Following the dissolution of Wilton abbey in 1539, its buildings and estates were acquired by Sir William Herbert (1506-70), 1st Earl of Pembroke; see Survey of the Lands of William First Earl of Pembroke, ed. C. R. Straton, 2 vols. (Oxford, 1909) I, pp. xvii-xxxviii.  The abbey’s cartulary was among the muniments which passed into Sir William’s hands, at Wilton House; it was still in the possession of the Earl of Pembroke in 1658 (Mon. Angl. ii. 857-67), but by c. 1700 it belonged to George Hickes, who presented it in 1707 to Sir Robert Harley.  The Wilton charters in Harley 436 were published as a group in Registrum Wiltunense, ed. J. I. Ingram, et al. (London, 1827), of which 100 copies were printed at the expense of Sir Richard Colt Hoare Bt, of Stourhead, Wilts.  This magnificent volume (which incorporates an engraving of Edith’s seal) was dedicated to the then Earl of Pembroke, and represents a landmark in the study of Anglo-Saxon charters.  It is usually bound with Chronicon Vilodunense; sive De Vita et Miraculis Sanctæ Edithæ, ed. G. H. Black (London, 1830), also limited to 100 copies and also published at Hoare’s expense.

<Check Bodl. Phillipps-Robinson b. 73 (SC 50728): manuscript of Hoare’s edition, apparently suggesting that he did the work.>

Charters of Wilton abbey

Edition: Charters of Wilton Abbey (in preparation).

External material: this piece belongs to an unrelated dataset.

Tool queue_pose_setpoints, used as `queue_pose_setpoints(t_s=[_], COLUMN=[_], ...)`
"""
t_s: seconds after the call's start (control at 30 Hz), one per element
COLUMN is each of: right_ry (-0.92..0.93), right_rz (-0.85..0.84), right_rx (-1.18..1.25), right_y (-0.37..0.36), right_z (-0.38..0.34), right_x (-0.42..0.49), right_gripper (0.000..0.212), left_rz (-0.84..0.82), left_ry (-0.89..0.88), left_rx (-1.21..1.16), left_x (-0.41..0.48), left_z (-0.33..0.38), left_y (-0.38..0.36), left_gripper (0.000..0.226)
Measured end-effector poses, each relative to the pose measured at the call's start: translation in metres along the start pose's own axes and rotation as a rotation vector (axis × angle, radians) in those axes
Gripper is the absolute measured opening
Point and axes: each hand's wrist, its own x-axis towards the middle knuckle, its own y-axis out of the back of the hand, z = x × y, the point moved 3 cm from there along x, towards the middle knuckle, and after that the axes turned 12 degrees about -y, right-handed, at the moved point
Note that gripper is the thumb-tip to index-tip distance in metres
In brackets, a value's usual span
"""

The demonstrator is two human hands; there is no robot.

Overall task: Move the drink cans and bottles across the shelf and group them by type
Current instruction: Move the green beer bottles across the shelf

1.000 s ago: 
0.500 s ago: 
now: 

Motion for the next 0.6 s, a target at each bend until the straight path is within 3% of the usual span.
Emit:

Royal diplomas.  348; 364; 368; 424; 438; 458; 468; 469; 492; 493; 519; 531; 543; 582; 586; 609; 612; 631; 642; 647; 662; 666; 685; 719; 766; 767; 784; 789; 799; 870; 881; 1010; 1811.

Select bibliography

WM, GP, pp. 188-91; Mon. Angl. i. 191; Mon. Angl. (rev. ed.) ii. 315-32 and 857-67; VCH Wilts. iii. 231-42; MRH, pp. 267-8; HRH, pp. 222-3.

J. E. Nightingale, Memorials of Wilton and other Papers, ed. E. Kite (Devizes, 1906).  The principal ‘literary’ sources are edited as follows: S. Editha sive Chronicon Vilodunense, ed. C. Horstmann (Heilbronn, 1883); M. Esposito, ‘La vie de sainte Vulfilde par Goscelin de Cantorbéry’, Analecta Bollandiana 32 (1913), pp. 10-26; and A. Wilmart, ‘La légende de Ste Édith en prose et vers par le moine Goscelin’, Analecta Bollandiana 56 (1938), pp. 5-101 and 265-307.  For Goscelin and the cult of St Edith, see Barlow, Life of King Edward, pp. 133-49, and Ridyard, Royal Saints, pp. 37-44 and 140-75.